**Work instructions:** Each record needs to be echoed exactly; can you do that?

**Provided material:**
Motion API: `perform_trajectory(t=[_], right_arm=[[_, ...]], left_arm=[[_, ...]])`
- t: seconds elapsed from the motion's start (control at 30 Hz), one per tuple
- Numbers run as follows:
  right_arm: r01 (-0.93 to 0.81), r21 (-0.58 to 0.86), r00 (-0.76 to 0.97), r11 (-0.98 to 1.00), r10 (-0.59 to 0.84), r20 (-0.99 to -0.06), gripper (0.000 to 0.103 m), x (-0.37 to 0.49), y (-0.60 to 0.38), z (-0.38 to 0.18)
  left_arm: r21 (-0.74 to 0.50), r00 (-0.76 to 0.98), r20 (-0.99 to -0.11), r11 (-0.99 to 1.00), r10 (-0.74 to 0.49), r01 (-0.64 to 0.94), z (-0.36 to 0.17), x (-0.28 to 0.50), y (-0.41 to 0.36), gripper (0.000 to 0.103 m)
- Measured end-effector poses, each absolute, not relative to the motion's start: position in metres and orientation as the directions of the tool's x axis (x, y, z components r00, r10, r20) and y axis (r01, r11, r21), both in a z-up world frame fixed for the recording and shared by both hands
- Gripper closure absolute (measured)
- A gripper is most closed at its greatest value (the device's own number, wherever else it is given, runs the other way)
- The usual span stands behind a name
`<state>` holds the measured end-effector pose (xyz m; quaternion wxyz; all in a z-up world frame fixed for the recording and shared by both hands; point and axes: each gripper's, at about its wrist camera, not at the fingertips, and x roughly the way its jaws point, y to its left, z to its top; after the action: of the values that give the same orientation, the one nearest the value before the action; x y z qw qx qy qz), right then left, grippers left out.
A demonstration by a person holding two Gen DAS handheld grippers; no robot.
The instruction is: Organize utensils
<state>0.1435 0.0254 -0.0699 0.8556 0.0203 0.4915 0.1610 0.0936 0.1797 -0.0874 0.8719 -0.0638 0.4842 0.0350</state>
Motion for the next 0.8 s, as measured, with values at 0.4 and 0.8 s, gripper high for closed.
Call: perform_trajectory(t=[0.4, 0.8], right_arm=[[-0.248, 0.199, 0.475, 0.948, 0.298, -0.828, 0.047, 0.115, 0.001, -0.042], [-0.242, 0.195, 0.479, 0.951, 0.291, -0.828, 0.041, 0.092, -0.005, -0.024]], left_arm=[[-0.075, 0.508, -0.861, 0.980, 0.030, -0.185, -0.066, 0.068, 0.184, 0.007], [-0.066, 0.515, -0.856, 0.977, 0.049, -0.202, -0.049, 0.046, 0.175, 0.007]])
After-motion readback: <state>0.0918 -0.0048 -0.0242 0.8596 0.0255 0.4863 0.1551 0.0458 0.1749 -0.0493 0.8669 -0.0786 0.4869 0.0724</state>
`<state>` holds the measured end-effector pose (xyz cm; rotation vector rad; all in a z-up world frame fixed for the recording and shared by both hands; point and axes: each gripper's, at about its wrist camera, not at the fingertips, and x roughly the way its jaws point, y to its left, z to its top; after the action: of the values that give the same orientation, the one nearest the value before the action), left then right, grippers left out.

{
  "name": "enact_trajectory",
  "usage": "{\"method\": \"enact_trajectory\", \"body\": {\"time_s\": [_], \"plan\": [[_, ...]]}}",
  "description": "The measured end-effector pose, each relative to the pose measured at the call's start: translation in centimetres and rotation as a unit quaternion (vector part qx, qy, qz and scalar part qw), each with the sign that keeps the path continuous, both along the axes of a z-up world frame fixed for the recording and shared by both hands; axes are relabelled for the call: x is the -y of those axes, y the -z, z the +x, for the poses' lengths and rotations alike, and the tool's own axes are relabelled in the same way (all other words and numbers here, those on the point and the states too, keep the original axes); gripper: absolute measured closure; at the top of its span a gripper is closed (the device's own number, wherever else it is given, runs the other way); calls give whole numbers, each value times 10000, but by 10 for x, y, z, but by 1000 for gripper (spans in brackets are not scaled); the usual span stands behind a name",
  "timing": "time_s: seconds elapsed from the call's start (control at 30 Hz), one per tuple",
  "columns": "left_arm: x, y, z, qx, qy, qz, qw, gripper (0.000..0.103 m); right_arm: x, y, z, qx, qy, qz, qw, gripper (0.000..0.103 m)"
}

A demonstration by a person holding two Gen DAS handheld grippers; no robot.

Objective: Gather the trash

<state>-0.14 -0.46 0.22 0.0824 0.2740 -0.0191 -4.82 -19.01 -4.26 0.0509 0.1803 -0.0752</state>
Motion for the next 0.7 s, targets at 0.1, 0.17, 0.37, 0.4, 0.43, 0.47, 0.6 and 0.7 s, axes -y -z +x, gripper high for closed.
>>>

**Written reply:**
Motion API: `perform_trajectory(t=[_], right_arm=[[_, ...]], left_arm=[[_, ...]])`
- t: seconds elapsed from the motion's start (control at 30 Hz), one per tuple
- Numbers run as follows:
  right_arm: r01 (-0.93 to 0.81), r21 (-0.58 to 0.86), r00 (-0.76 to 0.97), r11 (-0.98 to 1.00), r10 (-0.59 to 0.84), r20 (-0.99 to -0.06), gripper (0.000 to 0.103 m), x (-0.37 to 0.49), y (-0.60 to 0.38), z (-0.38 to 0.18)
  left_arm: r21 (-0.74 to 0.50), r00 (-0.76 to 0.98), r20 (-0.99 to -0.11), r11 (-0.99 to 1.00), r10 (-0.74 to 0.49), r01 (-0.64 to 0.94), z (-0.36 to 0.17), x (-0.28 to 0.50), y (-0.41 to 0.36), gripper (0.000 to 0.103 m)
- Measured end-effector poses, each absolute, not relative to the motion's start: position in metres and orientation as the directions of the tool's x axis (x, y, z components r00, r10, r20) and y axis (r01, r11, r21), both in a z-up world frame fixed for the recording and shared by both hands
- Gripper closure absolute (measured)
- A gripper is most closed at its greatest value (the device's own number, wherever else it is given, runs the other way)
- The usual span stands behind a name
`<state>` holds the measured end-effector pose (xyz m; quaternion wxyz; all in a z-up world frame fixed for the recording and shared by both hands; point and axes: each gripper's, at about its wrist camera, not at the fingertips, and x roughly the way its jaws point, y to its left, z to its top; after the action: of the values that give the same orientation, the one nearest the value before the action; x y z qw qx qy qz), right then left, grippers left out.
A demonstration by a person holding two Gen DAS handheld grippers; no robot.
The instruction is: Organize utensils
<state>0.1435 0.0254 -0.0699 0.8556 0.0203 0.4915 0.1610 0.0936 0.1797 -0.0874 0.8719 -0.0638 0.4842 0.0350</state>
Motion for the next 0.8 s, as measured, with values at 0.4 and 0.8 s, gripper high for closed.
Call: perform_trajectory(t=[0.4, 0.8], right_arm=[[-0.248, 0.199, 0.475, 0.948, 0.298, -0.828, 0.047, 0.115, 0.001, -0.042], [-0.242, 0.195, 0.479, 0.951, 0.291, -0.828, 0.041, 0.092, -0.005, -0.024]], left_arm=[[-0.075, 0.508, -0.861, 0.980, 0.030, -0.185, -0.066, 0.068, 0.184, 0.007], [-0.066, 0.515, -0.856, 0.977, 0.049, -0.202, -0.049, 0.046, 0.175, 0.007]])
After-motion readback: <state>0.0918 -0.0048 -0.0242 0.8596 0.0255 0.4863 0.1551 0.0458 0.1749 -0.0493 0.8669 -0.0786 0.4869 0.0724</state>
`<state>` holds the measured end-effector pose (xyz cm; rotation vector rad; all in a z-up world frame fixed for the recording and shared by both hands; point and axes: each gripper's, at about its wrist camera, not at the fingertips, and x roughly the way its jaws point, y to its left, z to its top; after the action: of the values that give the same orientation, the one nearest the value before the action), left then right, grippers left out.

{
  "name": "enact_trajectory",
  "usage": "{\"method\": \"enact_trajectory\", \"body\": {\"time_s\": [_], \"plan\": [[_, ...]]}}",
  "description": "The measured end-effector pose, each relative to the pose measured at the call's start: translation in centimetres and rotation as a unit quaternion (vector part qx, qy, qz and scalar part qw), each with the sign that keeps the path continuous, both along the axes of a z-up world frame fixed for the recording and shared by both hands; axes are relabelled for the call: x is the -y of those axes, y the -z, z the +x, for the poses' lengths and rotations alike, and the tool's own axes are relabelled in the same way (all other words and numbers here, those on the point and the states too, keep the original axes); gripper: absolute measured closure; at the top of its span a gripper is closed (the device's own number, wherever else it is given, runs the other way); calls give whole numbers, each value times 10000, but by 10 for x, y, z, but by 1000 for gripper (spans in brackets are not scaled); the usual span stands behind a name",
  "timing": "time_s: seconds elapsed from the call's start (control at 30 Hz), one per tuple",
  "columns": "left_arm: x, y, z, qx, qy, qz, qw, gripper (0.000..0.103 m); right_arm: x, y, z, qx, qy, qz, qw, gripper (0.000..0.103 m)"
}

A demonstration by a person holding two Gen DAS handheld grippers; no robot.

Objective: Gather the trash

<state>-0.14 -0.46 0.22 0.0824 0.2740 -0.0191 -4.82 -19.01 -4.26 0.0509 0.1803 -0.0752</state>
Motion for the next 0.7 s, targets at 0.1, 0.17, 0.37, 0.4, 0.43, 0.47, 0.6 and 0.7 s, axes -y -z +x, gripper high for closed.
>>>

This concludes the output for the exercise.